» What you need to do:
Tally the lines below that contain the word "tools", then give the tally alone.

» Exercise material:

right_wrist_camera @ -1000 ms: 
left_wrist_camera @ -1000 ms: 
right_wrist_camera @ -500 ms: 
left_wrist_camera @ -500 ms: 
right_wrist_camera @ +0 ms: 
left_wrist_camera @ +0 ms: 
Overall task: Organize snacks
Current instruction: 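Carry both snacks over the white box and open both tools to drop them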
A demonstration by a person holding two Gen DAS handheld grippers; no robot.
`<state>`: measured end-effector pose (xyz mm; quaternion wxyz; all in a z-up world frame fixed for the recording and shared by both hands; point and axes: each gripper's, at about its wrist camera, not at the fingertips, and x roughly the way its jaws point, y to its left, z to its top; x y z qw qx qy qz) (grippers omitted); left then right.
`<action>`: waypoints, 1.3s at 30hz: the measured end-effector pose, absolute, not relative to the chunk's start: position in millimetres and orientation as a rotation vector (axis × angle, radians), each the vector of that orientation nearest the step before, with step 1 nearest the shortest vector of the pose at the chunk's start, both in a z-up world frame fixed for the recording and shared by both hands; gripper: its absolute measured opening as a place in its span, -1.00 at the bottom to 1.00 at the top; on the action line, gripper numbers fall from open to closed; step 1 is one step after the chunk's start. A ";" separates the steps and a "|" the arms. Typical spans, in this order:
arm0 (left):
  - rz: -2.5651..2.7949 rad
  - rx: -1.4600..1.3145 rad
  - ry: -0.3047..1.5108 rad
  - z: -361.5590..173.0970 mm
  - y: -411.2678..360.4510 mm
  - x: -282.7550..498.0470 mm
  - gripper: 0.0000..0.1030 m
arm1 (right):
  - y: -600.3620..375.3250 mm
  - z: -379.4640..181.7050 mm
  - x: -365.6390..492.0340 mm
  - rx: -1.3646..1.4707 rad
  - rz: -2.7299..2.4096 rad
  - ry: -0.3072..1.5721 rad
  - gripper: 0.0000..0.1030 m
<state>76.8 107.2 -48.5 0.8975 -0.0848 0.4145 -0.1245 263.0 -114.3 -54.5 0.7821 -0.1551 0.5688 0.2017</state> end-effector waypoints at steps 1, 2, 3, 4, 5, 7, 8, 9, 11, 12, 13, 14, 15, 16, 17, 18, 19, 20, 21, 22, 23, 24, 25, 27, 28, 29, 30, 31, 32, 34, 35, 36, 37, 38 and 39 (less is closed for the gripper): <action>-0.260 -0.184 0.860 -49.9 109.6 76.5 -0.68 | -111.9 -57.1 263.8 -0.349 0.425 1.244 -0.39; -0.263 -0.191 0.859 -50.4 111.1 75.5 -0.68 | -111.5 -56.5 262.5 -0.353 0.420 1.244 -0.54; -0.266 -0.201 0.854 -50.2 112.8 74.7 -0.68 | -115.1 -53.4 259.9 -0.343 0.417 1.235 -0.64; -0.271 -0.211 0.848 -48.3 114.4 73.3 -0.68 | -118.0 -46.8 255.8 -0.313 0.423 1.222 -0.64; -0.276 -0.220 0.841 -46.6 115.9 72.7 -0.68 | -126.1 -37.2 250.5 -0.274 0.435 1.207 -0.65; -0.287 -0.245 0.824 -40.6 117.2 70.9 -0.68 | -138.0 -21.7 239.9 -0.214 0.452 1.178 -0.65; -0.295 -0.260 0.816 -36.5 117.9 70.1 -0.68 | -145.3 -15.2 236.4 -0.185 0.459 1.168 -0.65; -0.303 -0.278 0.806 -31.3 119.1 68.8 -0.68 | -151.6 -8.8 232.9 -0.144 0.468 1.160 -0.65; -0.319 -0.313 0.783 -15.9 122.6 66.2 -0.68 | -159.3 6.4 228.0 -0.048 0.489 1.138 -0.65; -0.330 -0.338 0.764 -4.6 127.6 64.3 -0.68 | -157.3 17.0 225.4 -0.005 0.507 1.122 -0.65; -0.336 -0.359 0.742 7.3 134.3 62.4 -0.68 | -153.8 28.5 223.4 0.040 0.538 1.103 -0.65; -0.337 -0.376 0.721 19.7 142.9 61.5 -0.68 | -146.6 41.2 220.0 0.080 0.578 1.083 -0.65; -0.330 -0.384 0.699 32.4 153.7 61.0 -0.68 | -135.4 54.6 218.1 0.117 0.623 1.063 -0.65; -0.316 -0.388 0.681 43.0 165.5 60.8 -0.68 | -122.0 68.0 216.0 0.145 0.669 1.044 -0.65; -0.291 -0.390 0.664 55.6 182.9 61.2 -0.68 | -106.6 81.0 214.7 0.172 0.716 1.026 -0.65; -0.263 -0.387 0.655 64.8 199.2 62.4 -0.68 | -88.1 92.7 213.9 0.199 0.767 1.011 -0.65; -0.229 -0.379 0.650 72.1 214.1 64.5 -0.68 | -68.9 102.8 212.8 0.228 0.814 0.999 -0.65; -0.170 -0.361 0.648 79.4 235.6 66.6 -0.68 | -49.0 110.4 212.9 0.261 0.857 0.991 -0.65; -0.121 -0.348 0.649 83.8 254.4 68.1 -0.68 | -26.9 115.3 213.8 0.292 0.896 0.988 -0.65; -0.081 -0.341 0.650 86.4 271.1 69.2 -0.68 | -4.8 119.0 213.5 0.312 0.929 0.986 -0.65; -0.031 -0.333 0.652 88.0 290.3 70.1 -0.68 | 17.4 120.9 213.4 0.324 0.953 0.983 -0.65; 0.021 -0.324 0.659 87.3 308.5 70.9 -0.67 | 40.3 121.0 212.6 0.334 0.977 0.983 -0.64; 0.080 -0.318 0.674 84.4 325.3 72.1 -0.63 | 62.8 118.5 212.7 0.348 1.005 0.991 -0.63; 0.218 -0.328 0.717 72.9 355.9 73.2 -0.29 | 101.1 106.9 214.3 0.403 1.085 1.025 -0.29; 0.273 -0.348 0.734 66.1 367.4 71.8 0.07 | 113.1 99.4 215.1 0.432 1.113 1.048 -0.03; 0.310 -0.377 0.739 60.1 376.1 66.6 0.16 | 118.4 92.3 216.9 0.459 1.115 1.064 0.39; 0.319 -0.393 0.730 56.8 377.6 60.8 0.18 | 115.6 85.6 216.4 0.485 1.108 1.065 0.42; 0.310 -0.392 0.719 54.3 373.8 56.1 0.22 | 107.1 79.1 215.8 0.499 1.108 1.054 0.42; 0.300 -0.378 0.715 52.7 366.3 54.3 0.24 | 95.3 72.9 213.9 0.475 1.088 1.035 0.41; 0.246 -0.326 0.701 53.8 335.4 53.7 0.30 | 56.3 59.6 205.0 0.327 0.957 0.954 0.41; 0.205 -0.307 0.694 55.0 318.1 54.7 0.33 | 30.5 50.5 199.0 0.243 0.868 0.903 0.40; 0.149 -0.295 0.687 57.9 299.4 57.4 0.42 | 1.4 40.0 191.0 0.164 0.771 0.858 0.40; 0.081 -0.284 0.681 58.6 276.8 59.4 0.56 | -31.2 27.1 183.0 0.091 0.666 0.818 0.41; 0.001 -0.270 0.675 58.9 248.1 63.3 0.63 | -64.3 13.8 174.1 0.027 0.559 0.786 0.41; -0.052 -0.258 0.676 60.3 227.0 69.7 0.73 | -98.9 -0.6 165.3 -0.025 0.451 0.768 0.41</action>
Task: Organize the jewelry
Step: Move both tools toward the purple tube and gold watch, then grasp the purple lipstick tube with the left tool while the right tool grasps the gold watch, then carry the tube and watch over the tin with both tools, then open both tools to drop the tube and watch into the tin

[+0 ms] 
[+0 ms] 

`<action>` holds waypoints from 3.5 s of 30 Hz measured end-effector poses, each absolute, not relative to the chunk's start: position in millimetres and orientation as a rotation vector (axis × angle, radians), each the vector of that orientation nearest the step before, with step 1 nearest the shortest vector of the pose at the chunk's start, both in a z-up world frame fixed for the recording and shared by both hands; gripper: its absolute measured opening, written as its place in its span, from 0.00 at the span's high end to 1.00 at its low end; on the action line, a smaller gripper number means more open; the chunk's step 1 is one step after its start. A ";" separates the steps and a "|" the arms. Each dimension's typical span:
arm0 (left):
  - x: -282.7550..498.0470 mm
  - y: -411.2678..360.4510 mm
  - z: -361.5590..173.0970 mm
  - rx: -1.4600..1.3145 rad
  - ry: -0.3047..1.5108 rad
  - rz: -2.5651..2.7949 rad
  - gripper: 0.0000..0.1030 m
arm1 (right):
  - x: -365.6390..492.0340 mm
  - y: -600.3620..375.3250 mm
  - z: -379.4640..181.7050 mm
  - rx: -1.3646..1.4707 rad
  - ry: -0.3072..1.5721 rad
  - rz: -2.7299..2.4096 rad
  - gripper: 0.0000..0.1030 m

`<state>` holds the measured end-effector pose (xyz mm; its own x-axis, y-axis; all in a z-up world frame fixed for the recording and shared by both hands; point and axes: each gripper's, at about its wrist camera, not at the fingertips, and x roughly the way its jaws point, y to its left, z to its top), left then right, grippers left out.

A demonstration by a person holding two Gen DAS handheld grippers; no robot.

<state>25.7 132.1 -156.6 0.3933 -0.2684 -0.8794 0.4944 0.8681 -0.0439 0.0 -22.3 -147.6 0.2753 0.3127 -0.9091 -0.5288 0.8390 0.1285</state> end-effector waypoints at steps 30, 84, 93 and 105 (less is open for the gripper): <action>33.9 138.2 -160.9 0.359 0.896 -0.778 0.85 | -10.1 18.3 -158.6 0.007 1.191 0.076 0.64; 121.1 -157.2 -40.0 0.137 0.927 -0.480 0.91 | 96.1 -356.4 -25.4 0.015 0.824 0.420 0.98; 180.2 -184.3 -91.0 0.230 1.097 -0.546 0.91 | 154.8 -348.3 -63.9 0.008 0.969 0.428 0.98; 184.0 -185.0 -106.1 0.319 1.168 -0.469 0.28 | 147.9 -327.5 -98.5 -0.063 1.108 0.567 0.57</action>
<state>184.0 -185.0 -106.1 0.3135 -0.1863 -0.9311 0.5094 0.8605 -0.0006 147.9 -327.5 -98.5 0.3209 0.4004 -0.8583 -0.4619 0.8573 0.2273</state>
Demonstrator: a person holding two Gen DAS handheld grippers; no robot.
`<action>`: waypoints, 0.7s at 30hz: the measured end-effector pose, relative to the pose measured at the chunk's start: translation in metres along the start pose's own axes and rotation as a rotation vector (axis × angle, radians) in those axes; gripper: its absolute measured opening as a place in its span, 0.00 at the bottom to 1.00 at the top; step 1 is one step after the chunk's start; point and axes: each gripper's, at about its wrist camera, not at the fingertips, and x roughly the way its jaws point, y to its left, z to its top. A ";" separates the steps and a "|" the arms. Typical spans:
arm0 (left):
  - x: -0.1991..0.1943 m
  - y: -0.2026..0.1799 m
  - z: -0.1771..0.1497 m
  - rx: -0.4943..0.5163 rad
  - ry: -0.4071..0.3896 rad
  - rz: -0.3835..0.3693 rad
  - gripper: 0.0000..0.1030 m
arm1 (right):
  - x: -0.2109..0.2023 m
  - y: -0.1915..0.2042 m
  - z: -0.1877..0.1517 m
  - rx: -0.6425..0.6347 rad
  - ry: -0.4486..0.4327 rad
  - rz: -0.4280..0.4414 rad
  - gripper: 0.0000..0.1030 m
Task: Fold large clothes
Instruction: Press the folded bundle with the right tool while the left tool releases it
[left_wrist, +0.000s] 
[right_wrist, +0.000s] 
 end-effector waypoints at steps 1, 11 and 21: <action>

» Task solution:
2